For the preconference, I decided to attend Paul Sherrif’s talk on Architecting ASP.NET Applications. Fortunately, I was able to get to the room about an hour early and find one of the few seats situated close to a power outlet. I really didn’t want to have to transfer my notes from paper to my laptop later; I’d rather just type them out directly!
N-Tier Development Benefits
The workshop has begun with a discussion of n-tier development; the benefits of logically separating services into different libraries and isolating functionality into discreet sections. The advantages of this approach are that the maintenance and extension of your application are vastly simplified. Refactoring common methods into reusable libraries minimizes the amount of work involved in fixing bugs because the buggy code needs only be fixed in one location. Adapting to large-scale architectural changes in the application is also easier if a modular development model is adopted. Switching out small components to adapt to technology shifts is far easier than making global code changes. This means that large-scale changes can be handled cheaply and quickly. The majority of the application libraries do not need to be run through a quality assurance cycle because they were not changed when the maintenance was performed. Only the new library needs to be tested in addition to running a full integration test, which is still far cheaper that re-testing the entire system. The following is a table detailing the suggested areas of isolation for an ASP.NET application:
|Business Rules||User Interface||Configuration Management|
|Data Access Service||Exception Management||Security Management|
|Data Layer||User Tracking||Log Management|
As opposed to using the System.Configuration.ConfigurationManager.AppSettings[“MyConfigItem”] approach for reading settings, a custom AppConfigManager class can be built that isolates access to configuration settings into static properties on that class. The argument for this architecture is that when and if the access mechanism for configuration settings changes in future versions of .NET, the changes will be isolated to only the AppConfigManager class. This is a valid argument because the mechanism for reading configuration settings changed from .NET 1.1 to .NET 2.0. In .NET 1.1 we used System.Configuration.ConfigurationSettings, however in .NET 2.0 we are encouraged to use System.Configuration.ConfigurationManager instead. Encapsulating application configuration settings is an architecture I’ve considered several times before but there is something that always makes me balk at the idea of a class full of statics. The difference here, which I like, is that a sound justification exists and that the statics aren’t just returning constants. Instead the static is returning a value using the System.Configuration.ConfigurationManager.AppSettings[“MyConfigItem”] mechanism. This does have the nice effect of isolating the final method of configuration management from the rest of the code in the application. Should the mechanism for accessing configuration settings change in the future, only the AppConfigManager wrapper class will need to be updated.

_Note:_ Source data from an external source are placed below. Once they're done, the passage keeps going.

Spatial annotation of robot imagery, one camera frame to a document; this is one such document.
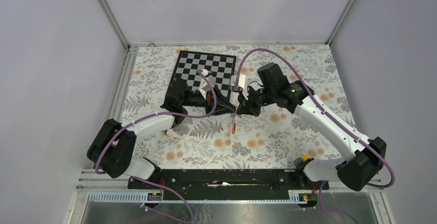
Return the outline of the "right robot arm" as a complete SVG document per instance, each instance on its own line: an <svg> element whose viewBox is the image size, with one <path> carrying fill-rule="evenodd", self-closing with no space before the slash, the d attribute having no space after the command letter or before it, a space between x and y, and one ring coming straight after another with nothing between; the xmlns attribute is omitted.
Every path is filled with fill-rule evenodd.
<svg viewBox="0 0 437 224"><path fill-rule="evenodd" d="M239 90L238 115L259 116L262 107L276 104L309 123L340 153L338 159L304 162L296 174L296 184L310 188L316 181L339 181L353 191L370 185L383 168L386 142L353 129L325 107L313 90L299 80L290 83L276 63L257 70L261 87L250 87L243 74L232 76L231 85Z"/></svg>

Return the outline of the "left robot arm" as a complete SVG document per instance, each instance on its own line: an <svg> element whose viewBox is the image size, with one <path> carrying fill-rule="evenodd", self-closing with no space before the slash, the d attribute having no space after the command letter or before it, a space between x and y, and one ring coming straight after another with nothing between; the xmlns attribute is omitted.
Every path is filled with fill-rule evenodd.
<svg viewBox="0 0 437 224"><path fill-rule="evenodd" d="M87 157L95 164L95 172L111 178L121 175L139 177L147 188L159 184L160 175L156 165L149 159L135 157L133 150L139 138L145 138L159 131L170 131L189 115L185 107L205 108L201 117L231 114L235 106L221 94L218 86L209 80L201 81L201 88L192 91L182 79L173 80L161 108L153 114L122 124L115 119L106 120L92 142Z"/></svg>

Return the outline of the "red tag keyring bundle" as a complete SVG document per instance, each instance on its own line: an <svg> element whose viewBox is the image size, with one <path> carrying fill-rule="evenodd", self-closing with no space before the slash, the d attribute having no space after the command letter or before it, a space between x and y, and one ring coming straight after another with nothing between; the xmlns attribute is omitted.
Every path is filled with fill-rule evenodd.
<svg viewBox="0 0 437 224"><path fill-rule="evenodd" d="M236 132L236 128L237 128L236 118L237 118L237 114L236 114L236 113L233 113L233 114L232 114L232 130L231 130L231 133L232 133L232 134L235 134L235 132Z"/></svg>

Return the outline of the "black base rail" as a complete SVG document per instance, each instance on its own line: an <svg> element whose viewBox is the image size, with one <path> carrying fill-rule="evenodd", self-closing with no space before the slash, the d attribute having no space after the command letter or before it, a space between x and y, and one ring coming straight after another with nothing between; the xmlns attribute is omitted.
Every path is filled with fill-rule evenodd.
<svg viewBox="0 0 437 224"><path fill-rule="evenodd" d="M314 193L329 189L329 184L313 182L298 169L158 169L149 181L152 185L130 178L128 189L156 190L159 193L173 189L177 193L204 189L261 189L272 191L303 191Z"/></svg>

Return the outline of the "toy brick stack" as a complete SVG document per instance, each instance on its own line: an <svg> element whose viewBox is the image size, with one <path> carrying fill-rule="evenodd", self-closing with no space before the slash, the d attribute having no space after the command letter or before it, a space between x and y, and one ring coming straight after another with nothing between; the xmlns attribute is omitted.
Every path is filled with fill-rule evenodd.
<svg viewBox="0 0 437 224"><path fill-rule="evenodd" d="M175 139L178 137L177 133L173 129L164 130L163 133L171 139Z"/></svg>

I could be wrong, but I think Paul just compared using Intellisense to “using the force” ala Star Wars: <sigh>. At least the humor hasn’t changed since the last conference I attended. Actually, so far the guy has been pretty funny so I’ll give him a break.
Custom Collection Classes
The major philosophical question that has arisen so far is whether or not to use custom collection classes when transacting between a data layer and a business tier or user interface layer. The code samples presented use DataTable instances. The argument presented is that a DataTable is actually analogous to a custom collection class as it has proprietary column names within it that correspond to the unique properties and data types of the business object being modeled. The only concession offered in the workshop is that this does open a potential window for failure if Microsoft decided to drop support for the DataTable class in favor of a superior class.

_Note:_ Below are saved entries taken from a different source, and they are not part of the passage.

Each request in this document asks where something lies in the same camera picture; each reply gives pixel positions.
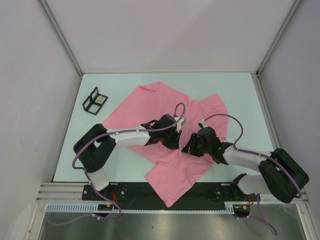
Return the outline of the gold leaf rhinestone brooch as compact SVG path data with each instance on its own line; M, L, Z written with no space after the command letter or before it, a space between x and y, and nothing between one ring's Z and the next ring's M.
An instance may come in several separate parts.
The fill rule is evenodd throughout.
M102 95L98 95L96 98L96 102L101 102L103 100L103 96Z

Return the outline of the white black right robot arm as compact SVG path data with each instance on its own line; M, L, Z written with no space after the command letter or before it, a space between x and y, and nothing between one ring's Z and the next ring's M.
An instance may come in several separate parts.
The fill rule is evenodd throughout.
M256 171L257 175L240 174L233 180L231 196L242 201L250 194L271 194L283 203L301 196L309 182L307 173L282 148L270 153L236 149L231 142L222 142L212 127L203 127L191 137L183 153L203 157L208 155L217 164L236 165Z

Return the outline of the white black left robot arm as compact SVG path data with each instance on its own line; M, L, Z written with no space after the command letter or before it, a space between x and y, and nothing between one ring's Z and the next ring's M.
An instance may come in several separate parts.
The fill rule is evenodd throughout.
M114 150L157 143L176 150L185 121L182 116L165 114L159 120L151 120L135 128L107 129L102 124L95 124L73 146L76 158L93 184L93 194L100 200L110 196L110 182L103 167Z

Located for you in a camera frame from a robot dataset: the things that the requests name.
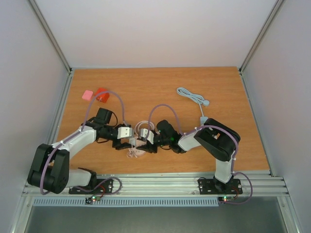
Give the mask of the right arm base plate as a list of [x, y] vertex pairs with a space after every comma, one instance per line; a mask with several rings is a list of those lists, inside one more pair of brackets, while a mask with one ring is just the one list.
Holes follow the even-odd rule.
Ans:
[[200, 177], [197, 182], [201, 195], [234, 195], [243, 193], [240, 179], [233, 177], [227, 183], [223, 183], [215, 177], [212, 179]]

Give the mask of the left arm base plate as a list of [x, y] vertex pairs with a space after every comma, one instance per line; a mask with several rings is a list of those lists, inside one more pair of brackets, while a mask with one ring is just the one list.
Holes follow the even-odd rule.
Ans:
[[113, 179], [97, 179], [95, 182], [88, 184], [87, 186], [75, 186], [69, 189], [71, 195], [99, 195], [99, 194], [111, 194], [113, 188]]

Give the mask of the round pink power socket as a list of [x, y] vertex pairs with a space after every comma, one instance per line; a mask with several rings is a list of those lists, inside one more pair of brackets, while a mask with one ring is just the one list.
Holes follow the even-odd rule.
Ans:
[[145, 142], [138, 140], [138, 137], [130, 139], [131, 148], [128, 151], [127, 156], [129, 158], [139, 158], [143, 156], [146, 152], [139, 149], [140, 146], [145, 145]]

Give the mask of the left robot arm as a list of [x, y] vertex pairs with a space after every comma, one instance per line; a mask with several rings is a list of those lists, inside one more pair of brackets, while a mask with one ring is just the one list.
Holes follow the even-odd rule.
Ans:
[[49, 192], [59, 194], [65, 188], [76, 188], [85, 193], [93, 193], [99, 187], [96, 172], [86, 169], [70, 169], [70, 160], [86, 146], [103, 141], [111, 141], [116, 150], [129, 149], [131, 144], [122, 142], [134, 136], [131, 125], [111, 126], [114, 113], [100, 108], [96, 116], [84, 122], [78, 130], [51, 145], [37, 147], [27, 177], [28, 184], [36, 186], [45, 195]]

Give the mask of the pink square plug adapter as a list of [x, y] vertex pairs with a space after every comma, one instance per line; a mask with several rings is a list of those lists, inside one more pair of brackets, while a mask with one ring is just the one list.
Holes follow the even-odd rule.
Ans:
[[83, 95], [82, 95], [82, 99], [86, 100], [86, 101], [91, 101], [92, 98], [93, 98], [93, 91], [85, 90]]

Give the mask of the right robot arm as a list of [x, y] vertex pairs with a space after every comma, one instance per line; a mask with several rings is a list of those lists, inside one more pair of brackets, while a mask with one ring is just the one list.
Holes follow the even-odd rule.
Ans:
[[173, 152], [186, 153], [193, 148], [203, 147], [216, 159], [216, 170], [212, 179], [212, 188], [217, 194], [226, 192], [232, 186], [234, 160], [241, 140], [240, 135], [208, 118], [203, 125], [193, 131], [181, 134], [166, 120], [160, 121], [154, 130], [141, 129], [139, 139], [145, 141], [138, 147], [148, 153], [157, 153], [157, 149], [168, 146]]

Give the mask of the orange cube socket adapter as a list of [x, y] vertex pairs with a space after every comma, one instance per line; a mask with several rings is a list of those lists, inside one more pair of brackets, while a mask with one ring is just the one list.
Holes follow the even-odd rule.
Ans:
[[110, 94], [107, 92], [107, 89], [100, 87], [97, 89], [94, 96], [98, 102], [106, 103], [110, 97]]

For a while now I have separated data adapter classes from object builder classes. The data adapter classes are responsible for executing sql commands to a database and either writing or reading common data collection classes; such as IDataReader. The builder classes are responsible for digesting those data collections and building concrete objects from them. This allows for a nice separation between data interaction and data digestion. However, I’ve always written both classes by hand. They do not present a large chunk of work and I have usually disregarded the cost of coding such small functional classes as being negligible. Code generation is something that has been suggested for these classes in the past, but I have often found that building the required code generation framework can be just as expensive as writing the classes that are needed. However, the argument being presented in this workshop for code generation is that if the data builder level classes and stored procedures are generated then schema level changes are reflected more quickly. This is an interesting advantage to note in the argument for using code generation for parts of the data layer.
Deriving Business Rule Objects
The next part of this discussion addresses a second common problem with code generation, that of custom rule application. A code generator can easily intuit the basic rules that need to be enforced for objects built from a schema, for example that required fields are populated. However, a code generator cannot easily imply that a cost field needs to be between certain threshold values. To address this problem, Paul suggests that a custom business rule object be derived from the generated data class. The data class implements validation as virtual methods that can be overridden in the custom business class. The overridden method can then apply the additional validation to enforce proprietary business rules.